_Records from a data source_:
- - -

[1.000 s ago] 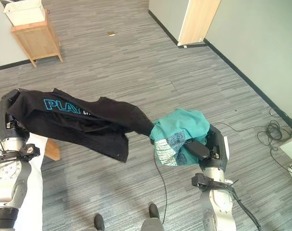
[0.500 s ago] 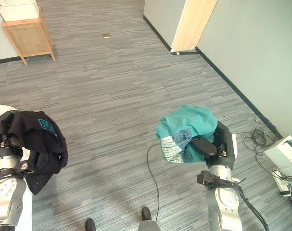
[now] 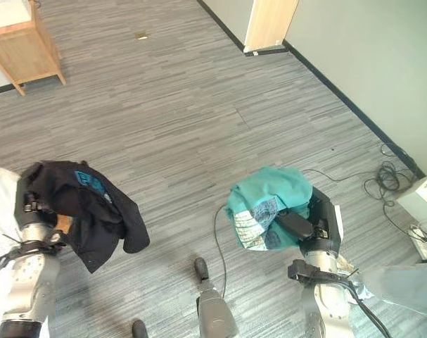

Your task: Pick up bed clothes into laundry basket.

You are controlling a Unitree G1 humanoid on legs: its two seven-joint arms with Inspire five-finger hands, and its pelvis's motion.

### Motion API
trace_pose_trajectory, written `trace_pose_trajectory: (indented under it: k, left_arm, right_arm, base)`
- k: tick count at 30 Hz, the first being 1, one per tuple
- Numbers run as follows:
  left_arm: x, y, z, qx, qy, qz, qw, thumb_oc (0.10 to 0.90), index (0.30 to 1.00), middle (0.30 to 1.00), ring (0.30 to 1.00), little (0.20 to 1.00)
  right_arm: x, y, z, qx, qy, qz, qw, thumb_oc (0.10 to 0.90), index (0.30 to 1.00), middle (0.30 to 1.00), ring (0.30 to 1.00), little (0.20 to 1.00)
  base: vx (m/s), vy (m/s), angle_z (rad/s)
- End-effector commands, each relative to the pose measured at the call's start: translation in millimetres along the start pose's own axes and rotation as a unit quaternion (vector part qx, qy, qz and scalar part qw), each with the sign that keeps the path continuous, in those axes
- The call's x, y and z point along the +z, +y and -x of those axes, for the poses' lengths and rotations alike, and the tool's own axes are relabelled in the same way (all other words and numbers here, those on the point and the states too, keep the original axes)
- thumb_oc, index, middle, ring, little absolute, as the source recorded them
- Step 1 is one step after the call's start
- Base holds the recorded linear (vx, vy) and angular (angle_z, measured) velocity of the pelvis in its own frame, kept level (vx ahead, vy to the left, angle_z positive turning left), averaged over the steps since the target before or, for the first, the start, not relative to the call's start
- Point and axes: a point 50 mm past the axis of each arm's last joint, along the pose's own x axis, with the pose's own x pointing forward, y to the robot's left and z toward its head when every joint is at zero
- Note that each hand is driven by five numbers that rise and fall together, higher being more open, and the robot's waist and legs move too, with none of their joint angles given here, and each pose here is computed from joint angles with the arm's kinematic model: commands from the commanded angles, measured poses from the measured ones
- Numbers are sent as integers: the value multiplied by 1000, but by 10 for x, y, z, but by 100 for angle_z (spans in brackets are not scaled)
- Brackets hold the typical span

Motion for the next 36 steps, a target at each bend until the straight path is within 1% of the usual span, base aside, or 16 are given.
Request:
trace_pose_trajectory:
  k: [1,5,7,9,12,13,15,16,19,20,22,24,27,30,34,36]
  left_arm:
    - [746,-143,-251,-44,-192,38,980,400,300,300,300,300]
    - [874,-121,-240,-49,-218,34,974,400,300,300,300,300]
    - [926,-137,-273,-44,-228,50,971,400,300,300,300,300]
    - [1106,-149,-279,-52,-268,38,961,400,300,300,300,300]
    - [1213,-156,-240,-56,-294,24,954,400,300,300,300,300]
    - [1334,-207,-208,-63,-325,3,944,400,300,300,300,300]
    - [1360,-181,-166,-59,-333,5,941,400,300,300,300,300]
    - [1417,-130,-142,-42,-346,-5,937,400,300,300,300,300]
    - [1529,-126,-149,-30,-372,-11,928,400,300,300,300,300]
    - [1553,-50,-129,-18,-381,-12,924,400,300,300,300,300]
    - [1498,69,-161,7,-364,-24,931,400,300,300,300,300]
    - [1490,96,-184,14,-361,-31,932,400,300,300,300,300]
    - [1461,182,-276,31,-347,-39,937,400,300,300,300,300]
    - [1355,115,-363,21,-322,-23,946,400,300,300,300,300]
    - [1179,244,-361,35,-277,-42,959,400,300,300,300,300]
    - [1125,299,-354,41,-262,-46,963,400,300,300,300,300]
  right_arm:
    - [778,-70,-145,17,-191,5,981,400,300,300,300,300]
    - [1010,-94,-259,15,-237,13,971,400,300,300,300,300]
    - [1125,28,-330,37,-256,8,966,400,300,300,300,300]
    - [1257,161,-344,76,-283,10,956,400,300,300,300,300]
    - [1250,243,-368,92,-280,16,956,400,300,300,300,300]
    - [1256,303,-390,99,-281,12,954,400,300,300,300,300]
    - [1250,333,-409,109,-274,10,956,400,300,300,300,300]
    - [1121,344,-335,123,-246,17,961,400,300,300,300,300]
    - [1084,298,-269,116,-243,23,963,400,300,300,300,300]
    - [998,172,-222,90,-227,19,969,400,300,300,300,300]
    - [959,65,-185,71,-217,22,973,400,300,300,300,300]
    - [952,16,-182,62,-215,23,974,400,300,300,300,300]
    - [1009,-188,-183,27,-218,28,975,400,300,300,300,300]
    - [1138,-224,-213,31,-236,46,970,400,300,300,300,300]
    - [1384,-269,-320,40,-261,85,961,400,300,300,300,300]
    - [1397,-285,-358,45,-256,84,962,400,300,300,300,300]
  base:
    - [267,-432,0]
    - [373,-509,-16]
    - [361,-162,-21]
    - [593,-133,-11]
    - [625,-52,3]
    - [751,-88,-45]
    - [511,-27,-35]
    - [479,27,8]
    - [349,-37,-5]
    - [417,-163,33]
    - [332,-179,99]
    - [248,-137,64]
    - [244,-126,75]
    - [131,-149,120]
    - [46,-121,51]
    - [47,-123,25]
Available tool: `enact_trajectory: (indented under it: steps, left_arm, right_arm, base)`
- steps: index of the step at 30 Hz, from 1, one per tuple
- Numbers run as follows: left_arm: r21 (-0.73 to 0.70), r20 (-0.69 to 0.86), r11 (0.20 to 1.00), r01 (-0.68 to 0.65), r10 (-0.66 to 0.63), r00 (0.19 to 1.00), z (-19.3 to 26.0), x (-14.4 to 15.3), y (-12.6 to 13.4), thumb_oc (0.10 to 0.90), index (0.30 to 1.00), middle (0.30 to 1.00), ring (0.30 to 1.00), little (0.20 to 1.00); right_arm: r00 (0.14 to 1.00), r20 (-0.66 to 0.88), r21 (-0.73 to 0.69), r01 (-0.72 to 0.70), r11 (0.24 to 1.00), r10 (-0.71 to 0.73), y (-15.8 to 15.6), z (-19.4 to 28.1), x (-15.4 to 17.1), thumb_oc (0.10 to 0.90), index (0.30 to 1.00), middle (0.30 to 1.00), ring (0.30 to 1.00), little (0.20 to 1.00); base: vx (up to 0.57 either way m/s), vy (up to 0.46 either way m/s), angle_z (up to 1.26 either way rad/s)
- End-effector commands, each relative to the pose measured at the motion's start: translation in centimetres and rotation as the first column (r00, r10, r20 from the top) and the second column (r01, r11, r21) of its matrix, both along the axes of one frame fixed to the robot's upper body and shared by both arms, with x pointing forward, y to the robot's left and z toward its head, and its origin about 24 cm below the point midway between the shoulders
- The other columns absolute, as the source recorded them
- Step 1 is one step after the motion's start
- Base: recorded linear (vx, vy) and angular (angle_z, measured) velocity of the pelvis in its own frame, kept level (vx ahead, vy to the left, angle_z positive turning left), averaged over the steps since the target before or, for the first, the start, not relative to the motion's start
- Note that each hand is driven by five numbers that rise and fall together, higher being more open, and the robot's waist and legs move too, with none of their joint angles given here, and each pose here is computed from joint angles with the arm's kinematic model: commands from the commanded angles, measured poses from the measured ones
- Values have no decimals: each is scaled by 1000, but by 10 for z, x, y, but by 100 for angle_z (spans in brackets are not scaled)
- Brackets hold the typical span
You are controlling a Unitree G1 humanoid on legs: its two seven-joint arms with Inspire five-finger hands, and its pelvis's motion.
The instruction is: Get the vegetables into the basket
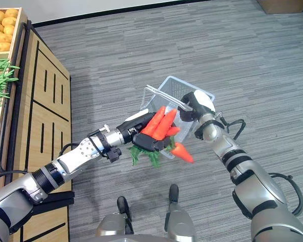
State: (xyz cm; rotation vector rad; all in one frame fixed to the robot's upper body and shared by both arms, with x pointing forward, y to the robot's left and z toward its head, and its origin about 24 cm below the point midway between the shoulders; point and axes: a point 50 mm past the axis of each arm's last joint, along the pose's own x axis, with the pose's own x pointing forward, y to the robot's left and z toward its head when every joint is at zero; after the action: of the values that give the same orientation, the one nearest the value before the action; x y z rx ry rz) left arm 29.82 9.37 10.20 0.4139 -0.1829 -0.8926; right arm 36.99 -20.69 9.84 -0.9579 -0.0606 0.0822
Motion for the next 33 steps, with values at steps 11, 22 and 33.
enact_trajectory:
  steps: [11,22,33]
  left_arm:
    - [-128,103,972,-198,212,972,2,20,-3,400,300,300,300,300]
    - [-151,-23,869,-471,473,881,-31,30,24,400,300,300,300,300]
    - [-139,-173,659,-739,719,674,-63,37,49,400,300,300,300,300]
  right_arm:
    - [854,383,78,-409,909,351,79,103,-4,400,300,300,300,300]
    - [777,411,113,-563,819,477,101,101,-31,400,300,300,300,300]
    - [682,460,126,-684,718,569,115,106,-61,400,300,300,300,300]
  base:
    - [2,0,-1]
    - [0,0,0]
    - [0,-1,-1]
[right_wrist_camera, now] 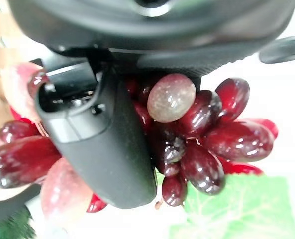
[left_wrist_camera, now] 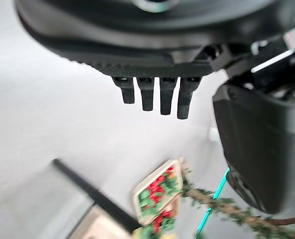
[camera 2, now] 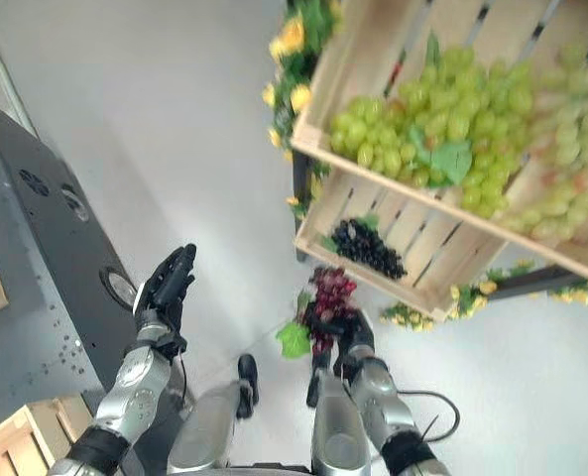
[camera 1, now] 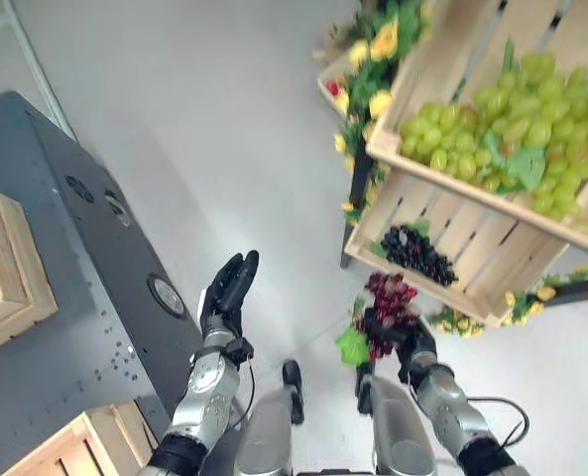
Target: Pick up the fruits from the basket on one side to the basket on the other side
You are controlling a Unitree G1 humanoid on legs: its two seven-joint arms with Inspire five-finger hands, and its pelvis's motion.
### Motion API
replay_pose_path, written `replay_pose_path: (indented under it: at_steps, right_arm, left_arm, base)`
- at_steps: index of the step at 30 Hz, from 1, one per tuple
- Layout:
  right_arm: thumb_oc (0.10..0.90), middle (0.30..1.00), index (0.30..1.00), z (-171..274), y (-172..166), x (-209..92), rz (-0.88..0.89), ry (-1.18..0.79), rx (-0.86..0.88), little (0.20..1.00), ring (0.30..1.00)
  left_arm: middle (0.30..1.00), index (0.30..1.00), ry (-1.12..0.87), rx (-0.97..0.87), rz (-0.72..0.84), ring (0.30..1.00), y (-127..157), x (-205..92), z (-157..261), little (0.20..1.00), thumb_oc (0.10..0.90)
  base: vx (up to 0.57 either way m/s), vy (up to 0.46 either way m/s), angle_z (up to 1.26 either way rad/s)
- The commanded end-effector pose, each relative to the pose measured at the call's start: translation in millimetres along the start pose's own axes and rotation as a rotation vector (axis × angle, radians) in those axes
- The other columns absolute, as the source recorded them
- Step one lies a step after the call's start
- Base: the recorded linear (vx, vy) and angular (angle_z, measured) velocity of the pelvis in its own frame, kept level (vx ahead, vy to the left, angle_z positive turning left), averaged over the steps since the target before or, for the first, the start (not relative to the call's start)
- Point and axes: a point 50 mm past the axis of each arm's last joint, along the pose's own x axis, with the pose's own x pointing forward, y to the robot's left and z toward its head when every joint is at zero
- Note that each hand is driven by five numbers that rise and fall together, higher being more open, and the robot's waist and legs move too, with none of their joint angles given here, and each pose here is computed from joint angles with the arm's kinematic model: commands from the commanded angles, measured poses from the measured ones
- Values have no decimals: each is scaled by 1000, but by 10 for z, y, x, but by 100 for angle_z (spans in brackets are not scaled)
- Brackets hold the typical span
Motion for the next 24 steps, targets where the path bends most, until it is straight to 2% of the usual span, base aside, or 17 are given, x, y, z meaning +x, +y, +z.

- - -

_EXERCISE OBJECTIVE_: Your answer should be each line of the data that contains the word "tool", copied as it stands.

_RESULT OF THIS EXERCISE_:
- The call's x, y and z point along the +z, +y and -x of those axes, for the poses' lengths and rotations alike, and the tool's own axes are relabelled in the same way (all other words and numbers here, those on the point and the states too, keep the original axes)
Available tool: `enact_trajectory: (indented under it: steps, left_arm, right_arm, base)`

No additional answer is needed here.